# Wanted:  Helios Nutrition Testimonials



## Spongy (Jul 17, 2014)

Guys and gals, I've had a lot of people asking me for testimonials from current and past clients so I would greatly appreciate it if any of you who have worked with me could post up a little about the results you have had.  

Thank you very much!


----------



## PillarofBalance (Jul 17, 2014)

I like to eat. Whatever I want in whatever quantity I want.  The idea of cutting to me creates anxiety. All I can think about is eating chicken breasts and brown rice and being hungry all damn day. 

Well I needed to drop back into the 242lb weight class from around 260lbs or so. And I had 12 weeks to do it.

So I reached out to Helios. Spongy put together a perfect custom diet for me. No chicken breasts or brown rice to be found. And I was never hungry.

Being told what to eat, when to eat it, what to buy at the grocery store; just being able to turn over all thought and control over to him, completely removed all of the anxiety and let me focus on my training for the powerlifting meet I was doing.
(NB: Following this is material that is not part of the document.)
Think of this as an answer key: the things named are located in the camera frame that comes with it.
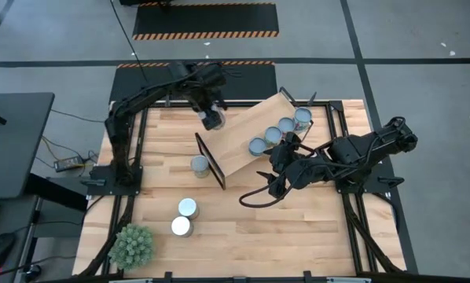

I weighed in at a mean 236lbs. Comments from everyone I knew were pouring in. My chiropractor told me I looked intimidating.  My wife even wanted to sleep with me again!

I couldn't have been happier with helios and Spongy is the only person I will ever take diet advice from.


----------



## Azog (Jul 17, 2014)

I'm gonna keep this short and sweet.

When I wanted to get shredded, Spongy got me down to my leanest state ever. An easy sub 8% and the diet was completely liveable (I was never hungry).

When I had a hard time gaining weight, Spongy packed 15 lbs on me with a negligible increase in BF %. He did this in a short amount of time even (4-6 weeks I can't recall).

Spongy is the man!


----------



## IronSoul (Jul 17, 2014)

I'm liking the sounds of the responses. Hey spongy, do you have a website for Helios? I'm not familiar with it. I'd like to check it out


----------



## bubbagump (Jul 17, 2014)

I signed me and the wifey up.   Been thinking about it for a while.  Things just finally came together.  Cant wait to get started!!


----------



## IronSoul (Jul 17, 2014)

bubbagump said:


> I signed me and the wifey up.   Been thinking about it for a while.  Things just finally came together.  Cant wait to get started!!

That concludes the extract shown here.